_EXERCISE_:
Your task is to print all of the data word for word.
_____
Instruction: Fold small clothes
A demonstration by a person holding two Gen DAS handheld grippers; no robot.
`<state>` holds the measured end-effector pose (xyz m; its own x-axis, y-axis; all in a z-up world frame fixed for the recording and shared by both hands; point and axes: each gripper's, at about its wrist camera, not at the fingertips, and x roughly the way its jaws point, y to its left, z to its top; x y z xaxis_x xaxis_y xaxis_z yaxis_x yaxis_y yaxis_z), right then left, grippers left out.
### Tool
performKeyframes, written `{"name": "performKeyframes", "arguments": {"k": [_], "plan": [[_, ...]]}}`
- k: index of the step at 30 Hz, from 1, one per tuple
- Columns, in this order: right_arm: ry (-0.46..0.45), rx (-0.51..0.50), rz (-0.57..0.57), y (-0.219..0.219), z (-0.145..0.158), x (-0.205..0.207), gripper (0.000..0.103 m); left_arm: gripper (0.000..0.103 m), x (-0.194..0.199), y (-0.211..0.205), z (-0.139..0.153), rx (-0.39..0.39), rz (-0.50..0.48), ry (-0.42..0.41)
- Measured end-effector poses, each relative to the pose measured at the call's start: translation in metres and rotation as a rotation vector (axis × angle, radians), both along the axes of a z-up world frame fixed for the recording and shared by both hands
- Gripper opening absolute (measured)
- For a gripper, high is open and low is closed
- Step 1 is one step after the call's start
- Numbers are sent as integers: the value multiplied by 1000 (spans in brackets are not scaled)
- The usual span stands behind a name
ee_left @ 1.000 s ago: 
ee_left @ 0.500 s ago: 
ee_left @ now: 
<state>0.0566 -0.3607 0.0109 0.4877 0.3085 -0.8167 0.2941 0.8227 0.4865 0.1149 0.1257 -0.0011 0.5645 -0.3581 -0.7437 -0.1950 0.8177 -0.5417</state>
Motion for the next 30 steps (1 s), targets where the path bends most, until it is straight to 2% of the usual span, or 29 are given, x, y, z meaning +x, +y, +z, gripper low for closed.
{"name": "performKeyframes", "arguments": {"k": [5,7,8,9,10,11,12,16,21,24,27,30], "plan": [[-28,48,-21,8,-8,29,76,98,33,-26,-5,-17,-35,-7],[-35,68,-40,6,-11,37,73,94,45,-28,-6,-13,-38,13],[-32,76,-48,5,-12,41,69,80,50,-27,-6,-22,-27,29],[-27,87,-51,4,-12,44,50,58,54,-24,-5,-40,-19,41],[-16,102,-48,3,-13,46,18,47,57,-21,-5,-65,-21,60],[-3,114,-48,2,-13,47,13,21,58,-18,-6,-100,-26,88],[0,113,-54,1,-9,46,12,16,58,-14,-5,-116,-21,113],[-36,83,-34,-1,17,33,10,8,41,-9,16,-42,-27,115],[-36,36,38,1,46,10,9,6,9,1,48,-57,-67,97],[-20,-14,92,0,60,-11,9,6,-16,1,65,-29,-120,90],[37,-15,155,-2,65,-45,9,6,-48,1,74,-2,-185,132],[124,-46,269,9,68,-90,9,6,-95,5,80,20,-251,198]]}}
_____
_RESPONSE AREA_:
Instruction: Fold small clothes
A demonstration by a person holding two Gen DAS handheld grippers; no robot.
`<state>` holds the measured end-effector pose (xyz m; its own x-axis, y-axis; all in a z-up world frame fixed for the recording and shared by both hands; point and axes: each gripper's, at about its wrist camera, not at the fingertips, and x roughly the way its jaws point, y to its left, z to its top; x y z xaxis_x xaxis_y xaxis_z yaxis_x yaxis_y yaxis_z), right then left, grippers left out.
### Tool
performKeyframes, written `{"name": "performKeyframes", "arguments": {"k": [_], "plan": [[_, ...]]}}`
- k: index of the step at 30 Hz, from 1, one per tuple
- Columns, in this order: right_arm: ry (-0.46..0.45), rx (-0.51..0.50), rz (-0.57..0.57), y (-0.219..0.219), z (-0.145..0.158), x (-0.205..0.207), gripper (0.000..0.103 m); left_arm: gripper (0.000..0.103 m), x (-0.194..0.199), y (-0.211..0.205), z (-0.139..0.153), rx (-0.39..0.39), rz (-0.50..0.48), ry (-0.42..0.41)
- Measured end-effector poses, each relative to the pose measured at the call's start: translation in metres and rotation as a rotation vector (axis × angle, radians), both along the axes of a z-up world frame fixed for the recording and shared by both hands
- Gripper opening absolute (measured)
- For a gripper, high is open and low is closed
- Step 1 is one step after the call's start
- Numbers are sent as integers: the value multiplied by 1000 (spans in brackets are not scaled)
- The usual span stands behind a name
ee_left @ 1.000 s ago: 
ee_left @ 0.500 s ago: 
ee_left @ now: 
<state>0.0566 -0.3607 0.0109 0.4877 0.3085 -0.8167 0.2941 0.8227 0.4865 0.1149 0.1257 -0.0011 0.5645 -0.3581 -0.7437 -0.1950 0.8177 -0.5417</state>
Motion for the next 30 steps (1 s), targets where the path bends most, until it is straight to 2% of the usual span, or 29 are given, x, y, z meaning +x, +y, +z, gripper low for closed.
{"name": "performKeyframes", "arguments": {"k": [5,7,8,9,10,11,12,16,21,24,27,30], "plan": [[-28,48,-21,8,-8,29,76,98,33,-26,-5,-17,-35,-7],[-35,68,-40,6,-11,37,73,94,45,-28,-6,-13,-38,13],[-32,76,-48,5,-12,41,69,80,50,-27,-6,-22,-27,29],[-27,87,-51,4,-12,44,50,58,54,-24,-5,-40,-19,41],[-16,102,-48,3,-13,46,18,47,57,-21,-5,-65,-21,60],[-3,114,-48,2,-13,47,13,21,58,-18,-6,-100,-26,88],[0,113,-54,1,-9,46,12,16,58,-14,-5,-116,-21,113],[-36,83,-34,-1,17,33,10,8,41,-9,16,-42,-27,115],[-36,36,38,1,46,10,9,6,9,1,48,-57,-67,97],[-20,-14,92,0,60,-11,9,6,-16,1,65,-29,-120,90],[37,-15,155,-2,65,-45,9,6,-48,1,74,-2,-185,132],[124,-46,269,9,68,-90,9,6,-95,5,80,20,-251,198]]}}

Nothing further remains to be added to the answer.